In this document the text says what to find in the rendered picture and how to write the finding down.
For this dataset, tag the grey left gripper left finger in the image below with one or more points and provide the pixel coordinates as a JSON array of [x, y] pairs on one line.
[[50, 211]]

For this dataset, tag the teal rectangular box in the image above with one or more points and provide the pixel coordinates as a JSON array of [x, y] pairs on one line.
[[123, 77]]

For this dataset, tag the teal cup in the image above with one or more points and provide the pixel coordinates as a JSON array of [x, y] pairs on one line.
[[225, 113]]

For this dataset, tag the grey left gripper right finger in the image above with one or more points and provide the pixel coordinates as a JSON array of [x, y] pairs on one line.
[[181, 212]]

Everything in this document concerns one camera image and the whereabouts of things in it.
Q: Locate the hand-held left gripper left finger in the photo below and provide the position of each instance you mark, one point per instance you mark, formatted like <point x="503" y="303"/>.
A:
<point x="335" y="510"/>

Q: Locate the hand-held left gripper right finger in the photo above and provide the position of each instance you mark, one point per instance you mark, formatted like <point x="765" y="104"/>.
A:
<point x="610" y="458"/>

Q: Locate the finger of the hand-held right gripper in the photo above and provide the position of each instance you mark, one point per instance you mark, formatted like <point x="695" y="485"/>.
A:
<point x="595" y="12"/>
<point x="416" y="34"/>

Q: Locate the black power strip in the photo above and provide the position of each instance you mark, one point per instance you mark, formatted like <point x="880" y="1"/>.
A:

WHAT NEEDS TO BE DONE: Restate the final lines of the listing above word for word, beginning at the line that contains "Q: Locate the hand-held left gripper right".

ANSWER BOX:
Q: Locate the hand-held left gripper right finger in the photo above and provide the position of each instance you mark, one point per instance you mark, formatted like <point x="765" y="104"/>.
A:
<point x="610" y="458"/>

Q: Locate the finger of the hand-held right gripper in the photo above and provide the position of each instance you mark, one point per instance you mark, formatted like <point x="695" y="485"/>.
A:
<point x="595" y="12"/>
<point x="416" y="34"/>

Q: Locate the black power strip in the photo above and provide the position of each instance you mark, one point per instance you mark, formatted like <point x="880" y="1"/>.
A:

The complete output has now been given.